* _Work instruction_:
State how many lines of the data below hold the string "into", giving nothing but the number.

-------- Records shown

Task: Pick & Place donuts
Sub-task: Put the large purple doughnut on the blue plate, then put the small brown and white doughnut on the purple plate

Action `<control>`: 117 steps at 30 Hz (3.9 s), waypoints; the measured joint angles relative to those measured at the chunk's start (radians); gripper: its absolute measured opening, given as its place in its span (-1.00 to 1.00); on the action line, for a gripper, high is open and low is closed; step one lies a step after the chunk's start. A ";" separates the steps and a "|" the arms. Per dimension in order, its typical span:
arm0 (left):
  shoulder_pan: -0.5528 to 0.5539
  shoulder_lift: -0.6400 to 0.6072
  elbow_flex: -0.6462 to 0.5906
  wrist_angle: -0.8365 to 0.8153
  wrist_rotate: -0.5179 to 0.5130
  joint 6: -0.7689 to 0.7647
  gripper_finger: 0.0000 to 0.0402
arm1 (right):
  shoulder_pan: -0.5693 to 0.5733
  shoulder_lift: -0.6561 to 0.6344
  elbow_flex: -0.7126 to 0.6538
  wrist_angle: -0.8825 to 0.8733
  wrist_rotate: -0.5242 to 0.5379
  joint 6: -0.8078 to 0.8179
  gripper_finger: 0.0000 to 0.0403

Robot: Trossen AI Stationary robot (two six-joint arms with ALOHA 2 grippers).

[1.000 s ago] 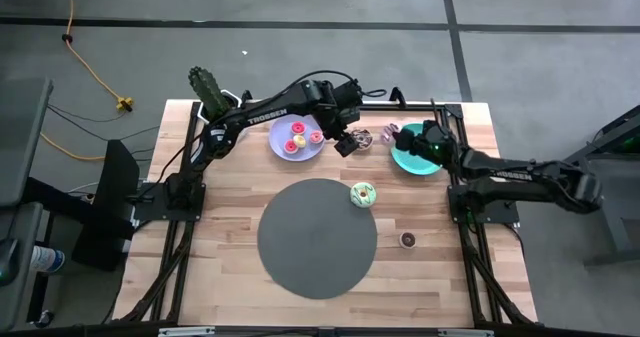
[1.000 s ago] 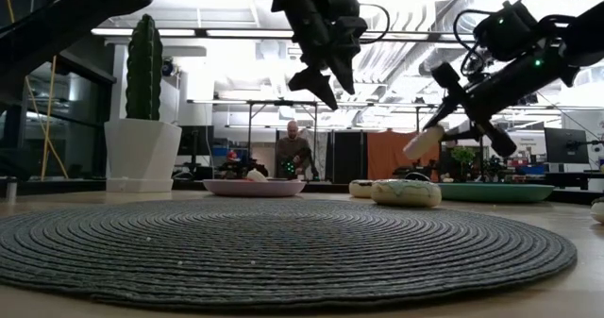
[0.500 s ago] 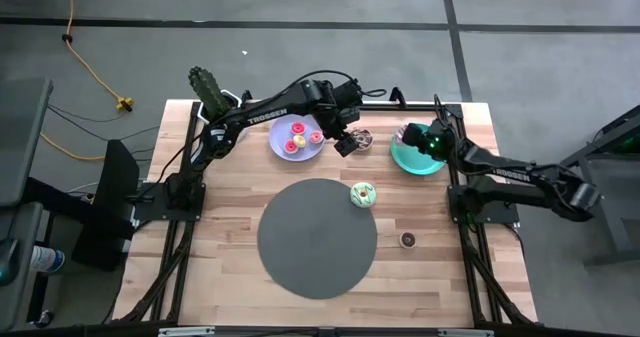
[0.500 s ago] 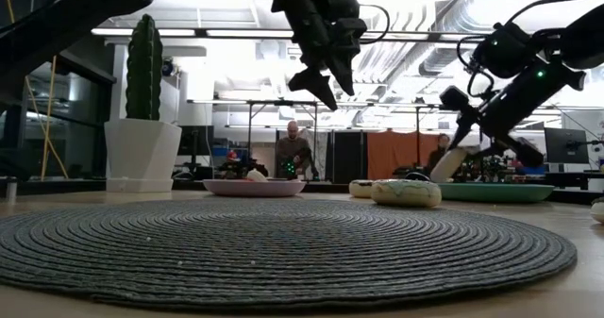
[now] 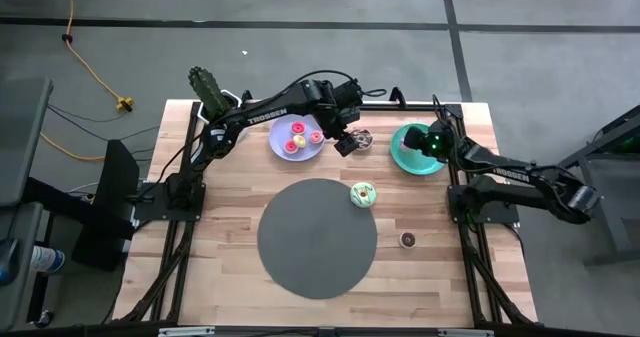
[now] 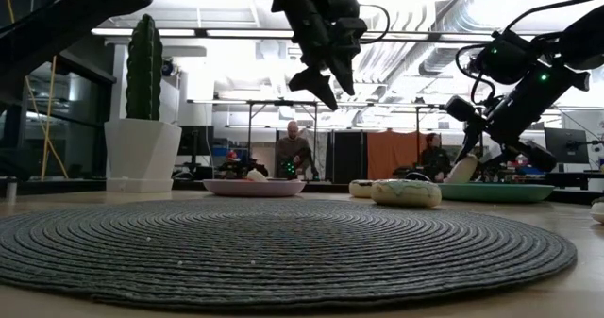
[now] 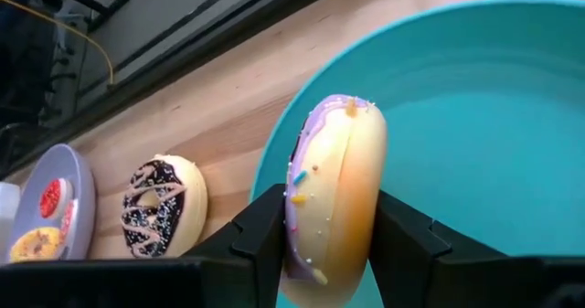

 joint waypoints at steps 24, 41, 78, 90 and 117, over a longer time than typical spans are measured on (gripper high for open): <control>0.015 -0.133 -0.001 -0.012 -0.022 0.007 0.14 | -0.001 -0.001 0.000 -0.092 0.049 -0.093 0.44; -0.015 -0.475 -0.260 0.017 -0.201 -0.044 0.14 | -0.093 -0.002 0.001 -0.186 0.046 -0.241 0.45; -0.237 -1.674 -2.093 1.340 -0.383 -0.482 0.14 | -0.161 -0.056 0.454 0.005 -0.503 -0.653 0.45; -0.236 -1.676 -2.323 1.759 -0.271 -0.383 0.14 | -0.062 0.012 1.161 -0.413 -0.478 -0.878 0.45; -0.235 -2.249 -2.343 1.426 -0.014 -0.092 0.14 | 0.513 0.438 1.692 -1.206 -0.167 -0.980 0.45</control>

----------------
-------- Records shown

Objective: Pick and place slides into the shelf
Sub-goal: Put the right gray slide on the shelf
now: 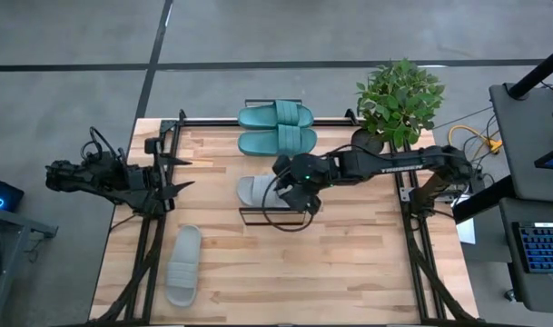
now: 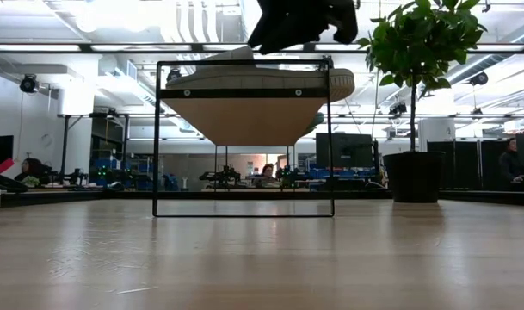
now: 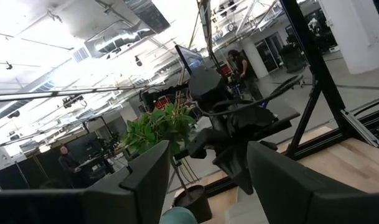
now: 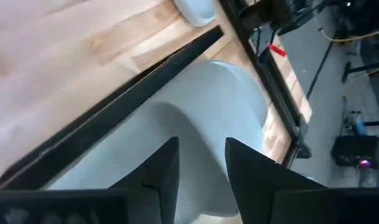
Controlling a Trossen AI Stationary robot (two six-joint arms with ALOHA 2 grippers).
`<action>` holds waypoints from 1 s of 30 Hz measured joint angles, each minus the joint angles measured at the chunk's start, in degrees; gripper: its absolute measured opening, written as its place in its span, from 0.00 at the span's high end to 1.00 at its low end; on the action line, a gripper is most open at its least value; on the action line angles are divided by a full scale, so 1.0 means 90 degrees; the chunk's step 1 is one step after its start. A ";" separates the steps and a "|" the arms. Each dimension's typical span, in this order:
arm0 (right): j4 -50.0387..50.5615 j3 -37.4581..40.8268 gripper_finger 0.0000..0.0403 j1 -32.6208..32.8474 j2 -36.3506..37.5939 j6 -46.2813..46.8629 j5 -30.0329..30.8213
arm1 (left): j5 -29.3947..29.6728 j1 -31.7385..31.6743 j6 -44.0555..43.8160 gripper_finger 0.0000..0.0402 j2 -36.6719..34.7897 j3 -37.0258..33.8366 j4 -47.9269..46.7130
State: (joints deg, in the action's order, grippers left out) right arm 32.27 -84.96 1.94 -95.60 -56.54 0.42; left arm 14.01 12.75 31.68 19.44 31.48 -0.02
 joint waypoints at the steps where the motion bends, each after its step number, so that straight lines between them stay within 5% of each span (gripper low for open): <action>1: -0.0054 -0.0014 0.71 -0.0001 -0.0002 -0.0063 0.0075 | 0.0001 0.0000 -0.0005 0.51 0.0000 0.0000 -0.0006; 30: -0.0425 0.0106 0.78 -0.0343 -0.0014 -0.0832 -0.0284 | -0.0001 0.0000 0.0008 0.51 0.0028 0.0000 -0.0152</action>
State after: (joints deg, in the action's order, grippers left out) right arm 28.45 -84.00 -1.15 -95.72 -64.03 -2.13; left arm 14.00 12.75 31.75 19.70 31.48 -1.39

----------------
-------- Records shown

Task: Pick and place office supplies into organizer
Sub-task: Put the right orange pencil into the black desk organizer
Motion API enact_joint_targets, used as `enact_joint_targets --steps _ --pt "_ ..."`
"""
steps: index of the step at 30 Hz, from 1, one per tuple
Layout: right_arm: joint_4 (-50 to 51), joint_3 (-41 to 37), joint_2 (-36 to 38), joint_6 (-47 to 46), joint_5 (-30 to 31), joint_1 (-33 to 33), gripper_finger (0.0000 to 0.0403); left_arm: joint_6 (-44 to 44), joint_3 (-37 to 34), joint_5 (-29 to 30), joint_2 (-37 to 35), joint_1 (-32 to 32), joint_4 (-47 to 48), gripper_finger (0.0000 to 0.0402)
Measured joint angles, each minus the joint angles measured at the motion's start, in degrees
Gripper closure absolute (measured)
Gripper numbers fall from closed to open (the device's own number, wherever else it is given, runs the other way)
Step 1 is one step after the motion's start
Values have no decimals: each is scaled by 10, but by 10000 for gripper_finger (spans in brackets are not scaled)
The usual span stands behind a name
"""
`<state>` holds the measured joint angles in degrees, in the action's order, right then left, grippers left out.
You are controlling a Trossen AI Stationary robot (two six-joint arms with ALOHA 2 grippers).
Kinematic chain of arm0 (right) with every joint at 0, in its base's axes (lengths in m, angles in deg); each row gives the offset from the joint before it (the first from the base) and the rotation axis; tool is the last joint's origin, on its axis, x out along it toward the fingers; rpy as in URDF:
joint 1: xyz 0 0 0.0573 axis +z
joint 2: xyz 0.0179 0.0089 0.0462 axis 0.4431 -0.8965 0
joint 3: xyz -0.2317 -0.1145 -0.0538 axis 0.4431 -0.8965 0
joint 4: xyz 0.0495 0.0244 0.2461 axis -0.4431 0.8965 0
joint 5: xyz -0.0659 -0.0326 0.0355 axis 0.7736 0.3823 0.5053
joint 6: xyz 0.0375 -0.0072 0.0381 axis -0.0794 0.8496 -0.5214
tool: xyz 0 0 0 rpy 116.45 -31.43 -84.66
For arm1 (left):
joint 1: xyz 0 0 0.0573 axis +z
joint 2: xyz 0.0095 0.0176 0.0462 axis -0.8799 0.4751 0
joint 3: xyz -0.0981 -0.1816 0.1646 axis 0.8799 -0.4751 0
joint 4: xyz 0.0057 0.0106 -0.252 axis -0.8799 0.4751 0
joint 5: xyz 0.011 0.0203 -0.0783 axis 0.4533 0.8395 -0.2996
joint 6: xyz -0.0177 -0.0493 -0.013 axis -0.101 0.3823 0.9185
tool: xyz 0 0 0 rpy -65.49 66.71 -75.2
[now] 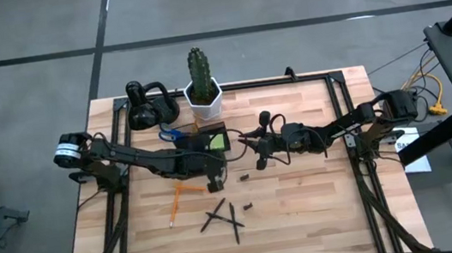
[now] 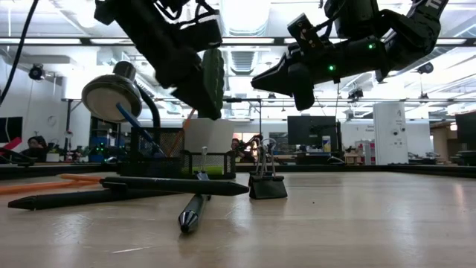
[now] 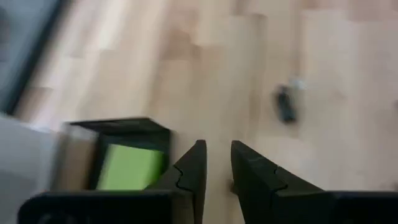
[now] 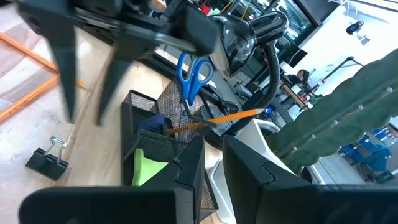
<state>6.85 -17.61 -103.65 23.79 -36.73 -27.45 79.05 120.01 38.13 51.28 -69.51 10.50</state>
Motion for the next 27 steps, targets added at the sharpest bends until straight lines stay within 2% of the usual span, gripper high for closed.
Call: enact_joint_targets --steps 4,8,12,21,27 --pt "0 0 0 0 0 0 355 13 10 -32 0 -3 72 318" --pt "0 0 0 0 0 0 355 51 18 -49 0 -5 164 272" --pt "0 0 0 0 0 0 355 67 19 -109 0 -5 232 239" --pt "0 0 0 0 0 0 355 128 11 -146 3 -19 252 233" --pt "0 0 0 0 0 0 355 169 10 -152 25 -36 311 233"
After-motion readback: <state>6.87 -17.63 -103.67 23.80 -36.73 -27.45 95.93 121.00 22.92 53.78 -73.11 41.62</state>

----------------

* _Task answer_:
3